Let me preface my remarks by saying that I don't mean to belittle Sen. Gillibrand's Mandarin, because it is really pretty good for a non-native, and parts of it are excellent.  Moreover, she is a fellow Dartmouth alum, so I'm actually quite proud of her for learning Mandarin and speaking it so well.  On the other hand, I'm going to analyze what she says in the VOA tweet rather critically to show what sorts of things we should be paying attention to when we hear a foreigner speaking a second language.

Here's what I hear the Senator say:

nǐ hǎo ma?

hǎo bù hǎo?

wǒ… wǒ de Zhōngwén de míngzi shì Lù Tiānnà



How are you? // All right? / OK?

My… my Chinese name is Lu Tianna.

She sounds like a talking automaton.

I wish to reiterate that the Senator's Mandarin (what we hear of it here) is not bad, in fact pretty good.  The tones are correct, but not natural.

Here are some finer points I would make:

1. Chinese don't greet each other with "你好吗".  See here.

2. The second 的 is unidiomatic.

3. The fourth tone on 是 is overemphasized; ditto for 娜.

As one of the commenters to the Twitter thread said, "One thing I’ve noticed about Mandarin is Americans really hit the tones hard, whereas we Africans speak it in our native accent."

Further comments from native speakers:

I. (M.A. in humanities)

Her Mandarin is pretty good indeed and her pronunciation of every single character is correct, although the tones are not natural enough.
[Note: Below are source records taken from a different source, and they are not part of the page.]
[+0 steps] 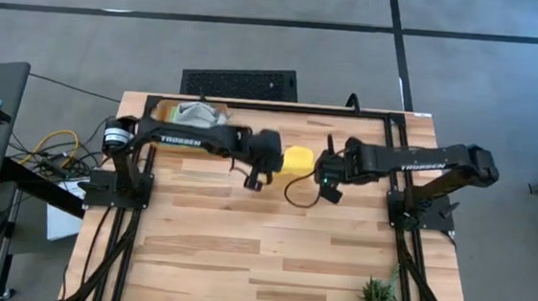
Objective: Fold microfiber towels
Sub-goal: Fold the yellow microfiber cloth
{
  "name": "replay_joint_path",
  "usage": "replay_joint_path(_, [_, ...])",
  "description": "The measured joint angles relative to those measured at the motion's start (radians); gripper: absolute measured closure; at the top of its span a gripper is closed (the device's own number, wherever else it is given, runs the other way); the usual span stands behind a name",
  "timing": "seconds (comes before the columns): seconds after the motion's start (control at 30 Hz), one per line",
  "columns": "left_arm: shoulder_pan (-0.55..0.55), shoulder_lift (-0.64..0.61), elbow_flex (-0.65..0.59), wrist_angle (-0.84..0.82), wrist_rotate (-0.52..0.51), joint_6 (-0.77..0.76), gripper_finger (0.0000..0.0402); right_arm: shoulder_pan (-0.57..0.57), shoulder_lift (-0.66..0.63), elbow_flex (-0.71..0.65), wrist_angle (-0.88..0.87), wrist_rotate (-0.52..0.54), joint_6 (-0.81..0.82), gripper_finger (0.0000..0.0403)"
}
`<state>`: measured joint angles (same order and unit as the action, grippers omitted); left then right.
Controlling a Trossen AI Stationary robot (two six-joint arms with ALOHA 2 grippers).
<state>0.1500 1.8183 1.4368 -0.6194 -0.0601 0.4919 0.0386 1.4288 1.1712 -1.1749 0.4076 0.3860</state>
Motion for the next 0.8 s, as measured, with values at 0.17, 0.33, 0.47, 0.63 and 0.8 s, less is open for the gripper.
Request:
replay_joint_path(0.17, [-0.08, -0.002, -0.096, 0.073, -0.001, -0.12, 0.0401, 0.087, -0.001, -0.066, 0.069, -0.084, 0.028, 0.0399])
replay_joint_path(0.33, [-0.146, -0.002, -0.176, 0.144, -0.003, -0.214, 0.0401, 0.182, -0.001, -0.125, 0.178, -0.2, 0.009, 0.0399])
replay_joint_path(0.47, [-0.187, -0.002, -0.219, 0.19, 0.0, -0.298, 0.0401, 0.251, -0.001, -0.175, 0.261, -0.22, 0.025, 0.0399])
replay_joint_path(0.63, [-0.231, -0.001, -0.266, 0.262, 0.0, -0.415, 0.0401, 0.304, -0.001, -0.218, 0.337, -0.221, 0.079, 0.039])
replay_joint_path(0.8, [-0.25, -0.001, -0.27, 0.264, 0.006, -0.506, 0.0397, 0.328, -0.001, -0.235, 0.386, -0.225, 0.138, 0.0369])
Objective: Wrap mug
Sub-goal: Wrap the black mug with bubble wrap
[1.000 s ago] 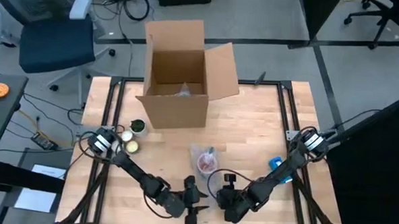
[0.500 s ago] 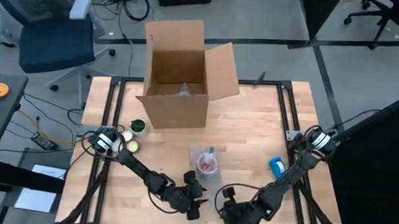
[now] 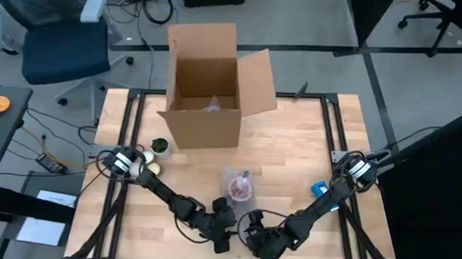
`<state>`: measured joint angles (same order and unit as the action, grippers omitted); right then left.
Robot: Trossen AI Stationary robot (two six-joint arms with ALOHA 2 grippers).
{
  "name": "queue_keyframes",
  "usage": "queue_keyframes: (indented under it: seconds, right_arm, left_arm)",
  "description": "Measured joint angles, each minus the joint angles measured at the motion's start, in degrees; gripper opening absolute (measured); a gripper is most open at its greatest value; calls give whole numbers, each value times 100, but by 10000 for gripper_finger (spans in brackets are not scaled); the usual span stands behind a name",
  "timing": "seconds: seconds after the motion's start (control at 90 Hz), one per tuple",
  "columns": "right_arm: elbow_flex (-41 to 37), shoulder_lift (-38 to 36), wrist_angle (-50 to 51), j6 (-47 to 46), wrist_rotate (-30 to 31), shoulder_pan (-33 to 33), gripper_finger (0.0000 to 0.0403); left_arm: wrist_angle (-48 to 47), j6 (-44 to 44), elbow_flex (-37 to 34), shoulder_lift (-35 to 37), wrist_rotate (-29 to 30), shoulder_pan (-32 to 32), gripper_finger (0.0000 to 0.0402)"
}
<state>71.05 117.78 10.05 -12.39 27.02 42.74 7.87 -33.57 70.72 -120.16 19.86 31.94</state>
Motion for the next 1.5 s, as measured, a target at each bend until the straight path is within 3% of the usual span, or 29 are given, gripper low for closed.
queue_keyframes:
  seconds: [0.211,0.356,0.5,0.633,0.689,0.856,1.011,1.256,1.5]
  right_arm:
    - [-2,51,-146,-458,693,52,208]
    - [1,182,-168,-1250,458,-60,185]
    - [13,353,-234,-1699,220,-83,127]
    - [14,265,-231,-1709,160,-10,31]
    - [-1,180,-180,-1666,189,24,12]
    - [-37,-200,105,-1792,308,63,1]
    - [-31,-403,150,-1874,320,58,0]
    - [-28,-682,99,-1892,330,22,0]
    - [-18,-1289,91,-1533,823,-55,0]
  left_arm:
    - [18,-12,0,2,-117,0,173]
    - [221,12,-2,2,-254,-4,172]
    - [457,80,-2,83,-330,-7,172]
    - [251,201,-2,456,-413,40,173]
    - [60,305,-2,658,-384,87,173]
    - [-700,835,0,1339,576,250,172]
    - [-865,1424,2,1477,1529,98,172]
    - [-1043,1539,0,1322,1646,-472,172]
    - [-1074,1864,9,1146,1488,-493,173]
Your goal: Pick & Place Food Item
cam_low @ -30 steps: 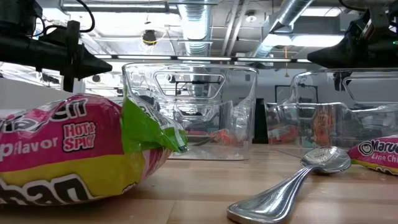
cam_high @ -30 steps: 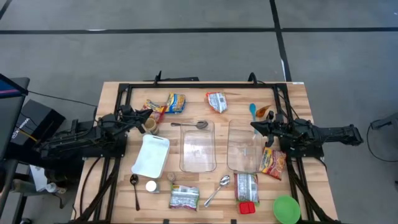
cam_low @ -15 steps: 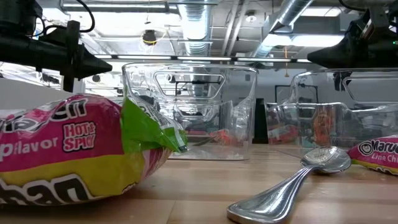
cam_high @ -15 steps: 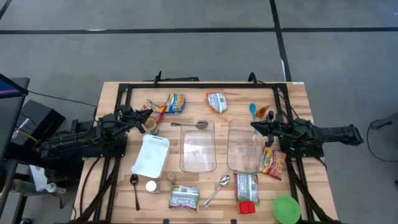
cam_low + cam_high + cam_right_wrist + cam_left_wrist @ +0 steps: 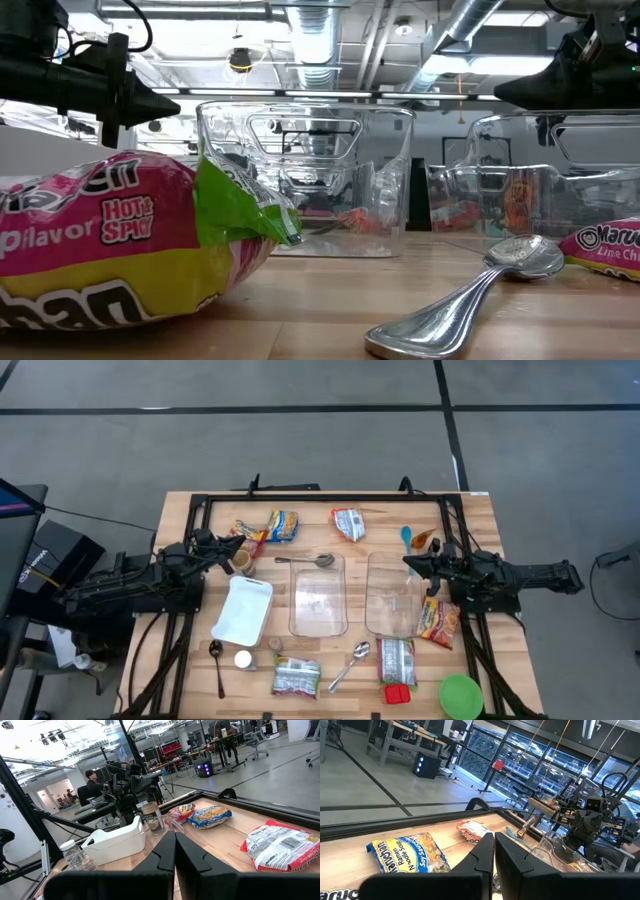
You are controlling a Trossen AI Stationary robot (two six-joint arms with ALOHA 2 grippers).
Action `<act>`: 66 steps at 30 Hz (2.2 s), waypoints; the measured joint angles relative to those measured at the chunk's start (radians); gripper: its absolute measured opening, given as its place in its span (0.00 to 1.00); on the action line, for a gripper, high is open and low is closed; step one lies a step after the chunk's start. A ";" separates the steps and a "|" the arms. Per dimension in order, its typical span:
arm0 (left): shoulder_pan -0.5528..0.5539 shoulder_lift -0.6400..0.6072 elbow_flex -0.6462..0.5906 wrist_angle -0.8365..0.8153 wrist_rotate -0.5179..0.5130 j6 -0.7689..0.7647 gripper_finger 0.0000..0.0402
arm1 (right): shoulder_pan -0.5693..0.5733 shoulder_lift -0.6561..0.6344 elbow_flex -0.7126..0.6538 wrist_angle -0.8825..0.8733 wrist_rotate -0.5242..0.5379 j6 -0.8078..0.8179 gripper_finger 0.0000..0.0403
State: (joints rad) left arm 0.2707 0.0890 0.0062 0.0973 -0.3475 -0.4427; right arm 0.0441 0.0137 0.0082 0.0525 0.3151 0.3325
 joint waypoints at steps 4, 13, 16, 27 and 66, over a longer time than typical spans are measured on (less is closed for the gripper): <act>0.000 0.000 0.000 0.000 0.000 0.000 0.02 | 0.000 0.000 0.000 0.000 0.000 0.000 0.00; 0.000 0.000 0.000 0.070 0.000 -0.015 0.02 | -0.001 0.000 0.000 0.010 0.001 0.014 0.00; 0.000 0.000 0.000 0.171 0.000 -0.046 0.02 | -0.001 -0.001 0.000 0.117 0.001 0.181 0.00; 0.000 0.000 0.000 0.743 -0.003 -0.090 0.02 | -0.028 0.000 0.000 0.683 0.157 0.393 0.00; 0.000 0.304 0.000 0.920 -0.004 -0.097 0.02 | -0.040 0.668 1.370 -1.154 0.526 0.243 0.00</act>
State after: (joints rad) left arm 0.2707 0.3934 0.0059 1.0175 -0.3515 -0.5400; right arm 0.0036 0.6814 1.3782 -1.1011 0.8409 0.5755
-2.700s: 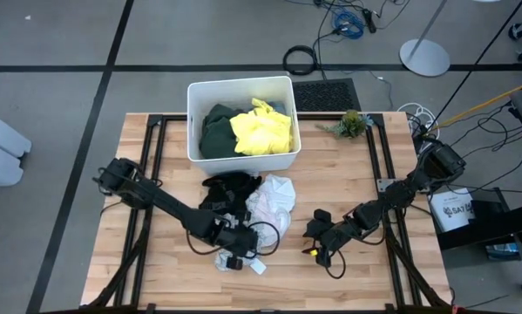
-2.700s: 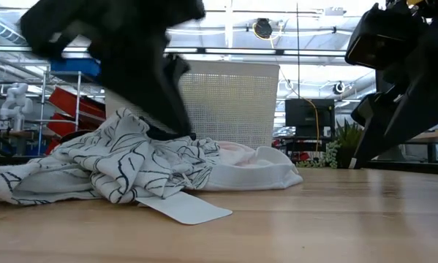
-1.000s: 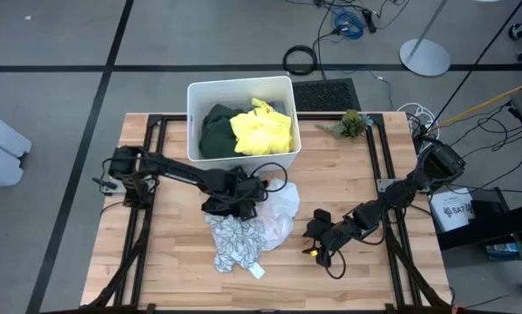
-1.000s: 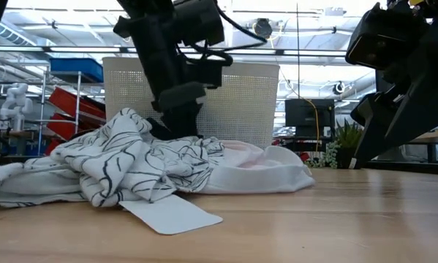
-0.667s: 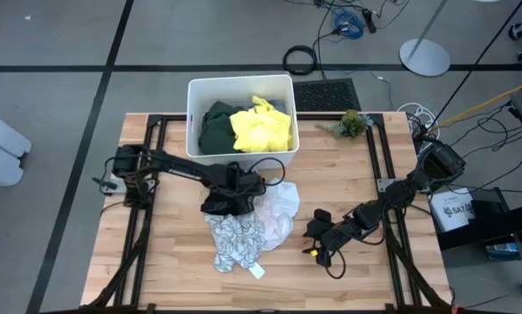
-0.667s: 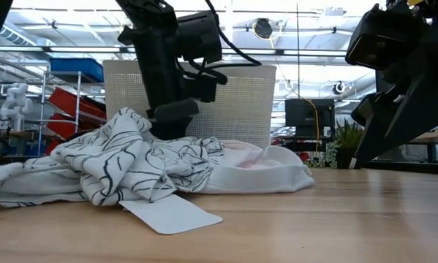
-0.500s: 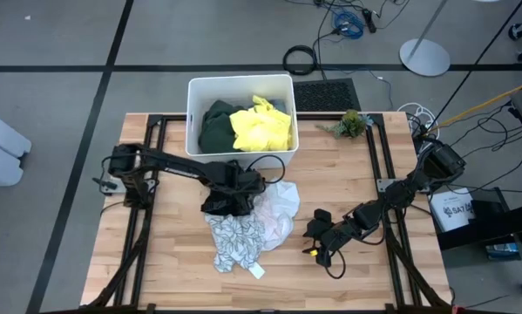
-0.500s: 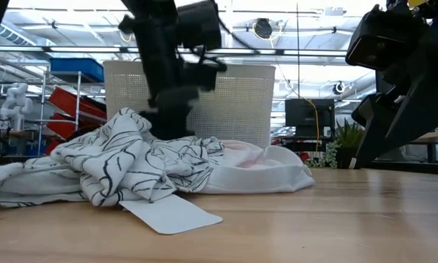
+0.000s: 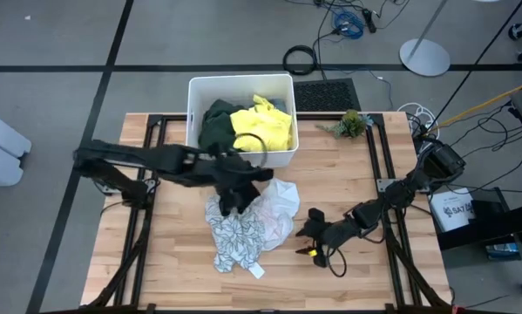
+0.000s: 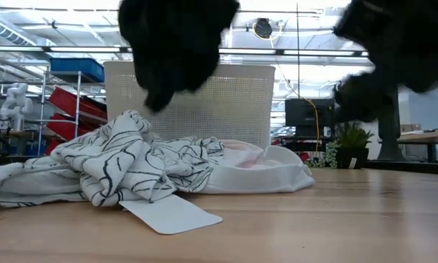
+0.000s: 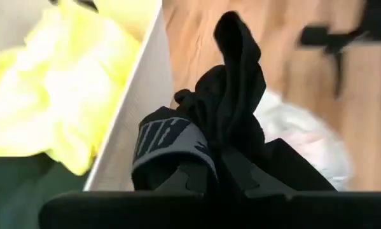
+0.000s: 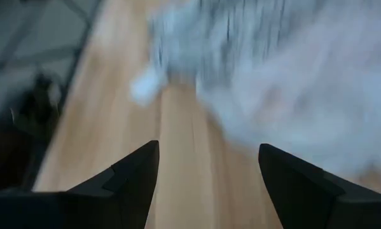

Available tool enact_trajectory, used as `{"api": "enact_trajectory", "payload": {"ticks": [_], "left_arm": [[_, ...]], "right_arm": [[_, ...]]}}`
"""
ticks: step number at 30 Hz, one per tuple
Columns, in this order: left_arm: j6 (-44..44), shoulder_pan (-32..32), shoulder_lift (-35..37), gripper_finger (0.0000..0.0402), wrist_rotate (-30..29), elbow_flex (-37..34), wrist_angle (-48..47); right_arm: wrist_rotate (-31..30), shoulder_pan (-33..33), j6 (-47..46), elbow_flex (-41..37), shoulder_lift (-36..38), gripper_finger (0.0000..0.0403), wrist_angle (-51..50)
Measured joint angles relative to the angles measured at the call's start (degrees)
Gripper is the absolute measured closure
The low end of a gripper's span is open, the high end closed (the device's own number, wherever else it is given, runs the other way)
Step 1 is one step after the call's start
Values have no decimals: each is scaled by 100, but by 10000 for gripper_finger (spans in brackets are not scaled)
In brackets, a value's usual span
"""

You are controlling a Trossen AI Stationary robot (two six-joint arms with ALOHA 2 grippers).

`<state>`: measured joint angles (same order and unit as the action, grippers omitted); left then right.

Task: Fold laundry
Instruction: Fold the black underwear

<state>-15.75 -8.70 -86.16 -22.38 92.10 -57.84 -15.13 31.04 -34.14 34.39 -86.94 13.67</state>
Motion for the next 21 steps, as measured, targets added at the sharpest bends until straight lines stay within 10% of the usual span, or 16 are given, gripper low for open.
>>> {"api": "enact_trajectory", "payload": {"ticks": [12,21], "left_arm": [[-343,-489,1541,388,1447,434,-1023],[-680,-844,1925,388,1193,434,-1092]], "right_arm": [[-454,-1235,2376,727,-599,147,1563],[-106,-1938,2682,2828,-2714,147,-321]]}}
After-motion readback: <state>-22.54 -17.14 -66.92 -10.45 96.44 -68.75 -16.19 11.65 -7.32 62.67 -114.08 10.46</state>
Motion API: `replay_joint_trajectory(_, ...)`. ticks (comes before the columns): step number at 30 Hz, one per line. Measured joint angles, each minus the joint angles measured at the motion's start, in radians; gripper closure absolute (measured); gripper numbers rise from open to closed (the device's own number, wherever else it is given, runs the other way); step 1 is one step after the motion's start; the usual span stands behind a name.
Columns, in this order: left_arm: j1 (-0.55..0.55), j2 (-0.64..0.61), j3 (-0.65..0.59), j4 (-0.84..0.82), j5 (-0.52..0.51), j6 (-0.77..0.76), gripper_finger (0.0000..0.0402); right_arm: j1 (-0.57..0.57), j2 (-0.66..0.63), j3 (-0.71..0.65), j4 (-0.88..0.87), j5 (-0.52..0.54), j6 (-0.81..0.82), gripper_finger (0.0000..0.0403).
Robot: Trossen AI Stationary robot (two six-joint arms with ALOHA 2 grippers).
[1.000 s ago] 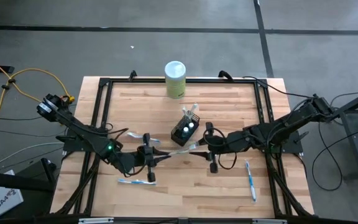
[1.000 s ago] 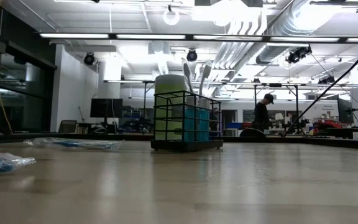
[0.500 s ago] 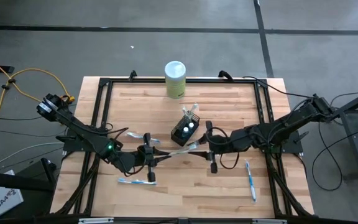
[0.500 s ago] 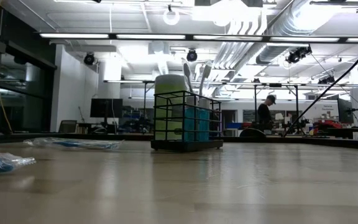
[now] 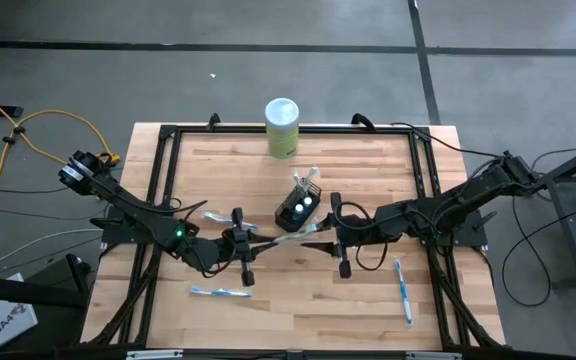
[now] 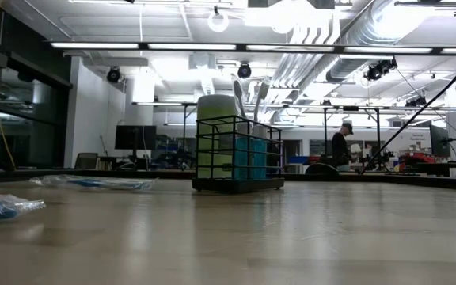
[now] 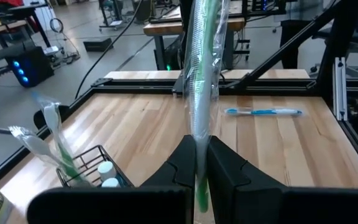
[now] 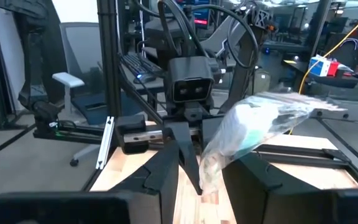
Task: Pick & Place toothbrushing station
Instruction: Put the green toothbrush into the section of the right black wire organizer
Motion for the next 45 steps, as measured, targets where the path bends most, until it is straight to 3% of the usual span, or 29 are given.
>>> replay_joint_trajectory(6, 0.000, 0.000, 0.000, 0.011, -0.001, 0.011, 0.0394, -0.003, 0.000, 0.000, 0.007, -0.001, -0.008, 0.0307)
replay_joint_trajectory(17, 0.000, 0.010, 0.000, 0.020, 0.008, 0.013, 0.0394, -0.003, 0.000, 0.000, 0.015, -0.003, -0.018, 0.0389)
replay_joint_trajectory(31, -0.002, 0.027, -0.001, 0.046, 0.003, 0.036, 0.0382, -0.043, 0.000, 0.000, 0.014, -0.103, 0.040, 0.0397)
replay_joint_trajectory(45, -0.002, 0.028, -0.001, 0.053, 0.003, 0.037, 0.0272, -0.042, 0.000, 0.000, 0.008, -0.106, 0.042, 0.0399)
Here are my thoughts:

1. Greeting with "你好嗎?" is not very common, especially not in front of more than one person. It sounds like a response from one specific person is expected. In this circumstance, I think "你們好" or "大家好" would be better than greeting in the interrogative. Otherwise, a pause should be made after saying "你好嗎" so that it sounds more like a greeting.

2. I agree that "好不好?" is more like "All right?". Even if people could interpret it as "How are you?" according to the context, it sounds like she is asking for an answer. "好不好" here is completely redundant and unidiomatic.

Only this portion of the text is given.